Masalahnya, kekambuhan dalam adiksi narkotika sulit dihindari. National Institute on Drug Abuse (NIDA) Amerika Serikat, misalnya, menggolongkan kecanduan obat sebagai penyakit menahun (kronis), mirip dengan penyakit kronis lain, seperti diabetes tipe II, kanker, dan penyakit kardiovaskular.
Terhadap penyakit-penyakit kronis, menurut NIDA lagi, kekambuhan merupakan hal yang wajar. Bahkan, tingkat kekambuhan pada pasien penyakit-penyakit itu hampir sama. Pada diabetes tipe II, ada 30-50 persen pasien kambuh lagi, pasien hipertensi 50-70 persen, asma 50-70 persen, dan kecanduan obat 40-60 persen.
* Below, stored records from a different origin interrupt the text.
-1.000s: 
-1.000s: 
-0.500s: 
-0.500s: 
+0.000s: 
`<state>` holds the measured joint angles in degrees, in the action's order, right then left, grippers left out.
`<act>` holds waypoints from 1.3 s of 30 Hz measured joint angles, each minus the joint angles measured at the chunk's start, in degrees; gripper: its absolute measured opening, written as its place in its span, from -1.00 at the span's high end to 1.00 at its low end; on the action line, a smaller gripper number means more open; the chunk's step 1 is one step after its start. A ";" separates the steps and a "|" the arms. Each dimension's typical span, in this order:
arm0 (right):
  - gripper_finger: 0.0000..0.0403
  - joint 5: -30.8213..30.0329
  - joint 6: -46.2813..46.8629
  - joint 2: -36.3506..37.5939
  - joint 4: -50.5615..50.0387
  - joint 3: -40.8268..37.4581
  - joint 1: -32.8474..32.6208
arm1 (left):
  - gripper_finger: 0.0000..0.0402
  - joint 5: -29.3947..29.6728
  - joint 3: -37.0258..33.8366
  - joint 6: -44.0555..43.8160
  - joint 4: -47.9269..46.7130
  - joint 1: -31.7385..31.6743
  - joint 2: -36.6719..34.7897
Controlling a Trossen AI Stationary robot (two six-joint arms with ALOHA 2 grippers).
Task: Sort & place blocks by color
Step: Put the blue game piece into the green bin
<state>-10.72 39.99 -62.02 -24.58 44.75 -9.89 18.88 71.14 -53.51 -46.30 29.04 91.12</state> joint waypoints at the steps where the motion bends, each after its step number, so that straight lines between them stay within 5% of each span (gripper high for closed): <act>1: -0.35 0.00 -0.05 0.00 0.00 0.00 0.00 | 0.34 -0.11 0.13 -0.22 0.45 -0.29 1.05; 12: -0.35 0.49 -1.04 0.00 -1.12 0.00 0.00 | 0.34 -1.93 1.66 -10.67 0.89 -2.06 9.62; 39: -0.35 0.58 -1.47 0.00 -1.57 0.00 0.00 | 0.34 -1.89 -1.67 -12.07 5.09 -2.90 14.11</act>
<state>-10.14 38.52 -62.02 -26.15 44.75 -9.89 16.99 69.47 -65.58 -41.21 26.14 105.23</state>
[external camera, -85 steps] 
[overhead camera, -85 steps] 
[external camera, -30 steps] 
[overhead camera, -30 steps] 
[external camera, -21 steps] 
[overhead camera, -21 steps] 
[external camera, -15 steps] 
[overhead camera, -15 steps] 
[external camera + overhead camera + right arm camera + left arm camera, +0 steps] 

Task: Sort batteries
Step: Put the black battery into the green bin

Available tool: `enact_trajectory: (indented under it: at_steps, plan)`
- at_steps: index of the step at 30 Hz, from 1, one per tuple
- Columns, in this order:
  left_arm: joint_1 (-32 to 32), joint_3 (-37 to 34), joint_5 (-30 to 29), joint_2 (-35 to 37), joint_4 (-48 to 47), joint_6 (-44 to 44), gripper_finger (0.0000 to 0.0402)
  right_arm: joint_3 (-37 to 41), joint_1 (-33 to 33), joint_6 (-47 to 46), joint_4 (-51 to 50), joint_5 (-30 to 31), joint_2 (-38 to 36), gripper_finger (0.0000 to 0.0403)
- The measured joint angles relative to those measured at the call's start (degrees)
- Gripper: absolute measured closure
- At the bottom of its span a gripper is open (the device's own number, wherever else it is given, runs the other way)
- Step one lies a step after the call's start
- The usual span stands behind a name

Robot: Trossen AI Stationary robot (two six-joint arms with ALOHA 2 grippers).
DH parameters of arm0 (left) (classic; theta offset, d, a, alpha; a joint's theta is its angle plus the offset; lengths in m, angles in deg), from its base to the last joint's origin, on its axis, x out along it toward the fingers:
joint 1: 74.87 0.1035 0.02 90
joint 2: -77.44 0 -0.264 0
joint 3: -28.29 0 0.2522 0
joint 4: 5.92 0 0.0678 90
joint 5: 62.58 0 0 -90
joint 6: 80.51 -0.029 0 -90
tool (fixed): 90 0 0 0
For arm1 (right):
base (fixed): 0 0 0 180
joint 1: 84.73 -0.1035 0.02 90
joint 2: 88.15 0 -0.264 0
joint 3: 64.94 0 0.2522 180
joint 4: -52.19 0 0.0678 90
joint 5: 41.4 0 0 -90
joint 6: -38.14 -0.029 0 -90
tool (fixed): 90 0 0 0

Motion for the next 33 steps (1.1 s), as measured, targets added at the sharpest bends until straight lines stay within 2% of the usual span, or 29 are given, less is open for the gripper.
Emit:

Edmi menuturkan, mereka yang sudah dinyatakan sembuh dari kecanduan bisa kambuh dan memakai lagi jika mengalami kembali faktor-faktor yang memicu penggunaan obat-obatan terlarang. Dalam dunia selebritas, ia mencontohkan, pelawak tetap harus membuat penontonnya tertawa meski satu jam sebelumnya bertengkar hebat dengan pasangan atau anggota keluarga.
Kebutuhan akan rasa tenang setelah baru saja mendapatkan tekanan bisa memicu pemakaian narkoba. Ketika sang pelawak sembuh setelah menjalani rehabilitasi, tidak tertutup kemungkinan narkoba jadi pelariannya kembali ketika menghadapi tekanan serupa.
Di sinilah peran pokok orang-orang terdekat bekas pengguna narkoba. Mereka perlu memastikan diri hadir saat eks pencandu menghadapi pemicu yang sama lagi, yang dahulu membuat ia akrab dengan narkoba. ”Harus ada lingkungan, entah itu pertemanan, entah keluarga, yang mampu menggantikan peran obat,” ujar Edmi.